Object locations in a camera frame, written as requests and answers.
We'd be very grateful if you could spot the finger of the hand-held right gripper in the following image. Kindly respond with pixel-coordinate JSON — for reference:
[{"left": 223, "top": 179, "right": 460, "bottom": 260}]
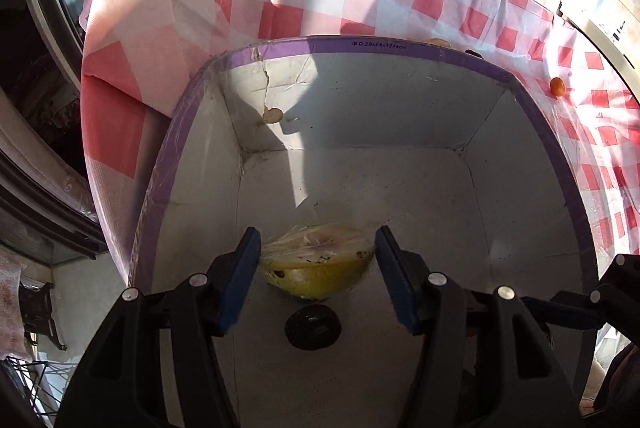
[{"left": 520, "top": 253, "right": 640, "bottom": 334}]

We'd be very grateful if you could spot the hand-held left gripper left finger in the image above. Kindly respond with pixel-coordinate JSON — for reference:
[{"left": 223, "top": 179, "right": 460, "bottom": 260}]
[{"left": 54, "top": 228, "right": 262, "bottom": 428}]

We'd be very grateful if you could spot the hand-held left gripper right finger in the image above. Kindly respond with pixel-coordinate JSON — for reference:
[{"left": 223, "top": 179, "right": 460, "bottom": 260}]
[{"left": 375, "top": 226, "right": 583, "bottom": 428}]

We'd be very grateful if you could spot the plastic-wrapped pomelo half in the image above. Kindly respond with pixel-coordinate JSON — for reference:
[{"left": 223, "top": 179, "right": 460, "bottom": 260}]
[{"left": 259, "top": 222, "right": 377, "bottom": 300}]

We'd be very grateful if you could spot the black round disc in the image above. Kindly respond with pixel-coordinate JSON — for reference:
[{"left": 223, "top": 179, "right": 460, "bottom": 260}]
[{"left": 284, "top": 304, "right": 343, "bottom": 351}]

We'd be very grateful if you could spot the purple cardboard box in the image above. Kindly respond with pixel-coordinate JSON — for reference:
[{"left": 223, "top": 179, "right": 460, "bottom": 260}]
[{"left": 127, "top": 35, "right": 601, "bottom": 428}]

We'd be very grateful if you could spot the black folding stool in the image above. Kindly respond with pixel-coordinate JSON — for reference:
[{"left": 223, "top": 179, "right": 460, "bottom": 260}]
[{"left": 17, "top": 280, "right": 68, "bottom": 351}]

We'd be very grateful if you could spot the patterned white cloth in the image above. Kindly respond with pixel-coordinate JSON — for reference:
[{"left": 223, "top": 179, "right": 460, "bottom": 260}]
[{"left": 0, "top": 253, "right": 33, "bottom": 361}]

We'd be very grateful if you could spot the wire rack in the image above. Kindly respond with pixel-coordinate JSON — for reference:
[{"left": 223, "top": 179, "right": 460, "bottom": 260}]
[{"left": 0, "top": 355, "right": 76, "bottom": 428}]

> **Activity**: Set the records down again word for word; the pictures stay out.

> **Exercise answer**:
Object locations in a camera frame, written as requests and answers.
We'd be very grateful if you could spot the finger of the hand-held right gripper in the following image. Kindly respond with pixel-coordinate JSON — for reference:
[{"left": 223, "top": 179, "right": 460, "bottom": 260}]
[{"left": 520, "top": 253, "right": 640, "bottom": 334}]

We'd be very grateful if you could spot the hand-held left gripper left finger in the image above. Kindly respond with pixel-coordinate JSON — for reference:
[{"left": 223, "top": 179, "right": 460, "bottom": 260}]
[{"left": 54, "top": 228, "right": 262, "bottom": 428}]

We'd be very grateful if you could spot the hand-held left gripper right finger in the image above. Kindly respond with pixel-coordinate JSON — for reference:
[{"left": 223, "top": 179, "right": 460, "bottom": 260}]
[{"left": 375, "top": 226, "right": 583, "bottom": 428}]

We'd be very grateful if you could spot the plastic-wrapped pomelo half in the image above. Kindly respond with pixel-coordinate JSON — for reference:
[{"left": 223, "top": 179, "right": 460, "bottom": 260}]
[{"left": 259, "top": 222, "right": 377, "bottom": 300}]

We'd be very grateful if you could spot the black round disc in the image above. Kindly respond with pixel-coordinate JSON — for reference:
[{"left": 223, "top": 179, "right": 460, "bottom": 260}]
[{"left": 284, "top": 304, "right": 343, "bottom": 351}]

We'd be very grateful if you could spot the purple cardboard box in the image above. Kindly respond with pixel-coordinate JSON — for reference:
[{"left": 223, "top": 179, "right": 460, "bottom": 260}]
[{"left": 127, "top": 35, "right": 601, "bottom": 428}]

We'd be very grateful if you could spot the black folding stool in the image above. Kindly respond with pixel-coordinate JSON — for reference:
[{"left": 223, "top": 179, "right": 460, "bottom": 260}]
[{"left": 17, "top": 280, "right": 68, "bottom": 351}]

We'd be very grateful if you could spot the patterned white cloth in the image above. Kindly respond with pixel-coordinate JSON — for reference:
[{"left": 223, "top": 179, "right": 460, "bottom": 260}]
[{"left": 0, "top": 253, "right": 33, "bottom": 361}]

We'd be very grateful if you could spot the wire rack in the image above. Kindly respond with pixel-coordinate JSON — for reference:
[{"left": 223, "top": 179, "right": 460, "bottom": 260}]
[{"left": 0, "top": 355, "right": 76, "bottom": 428}]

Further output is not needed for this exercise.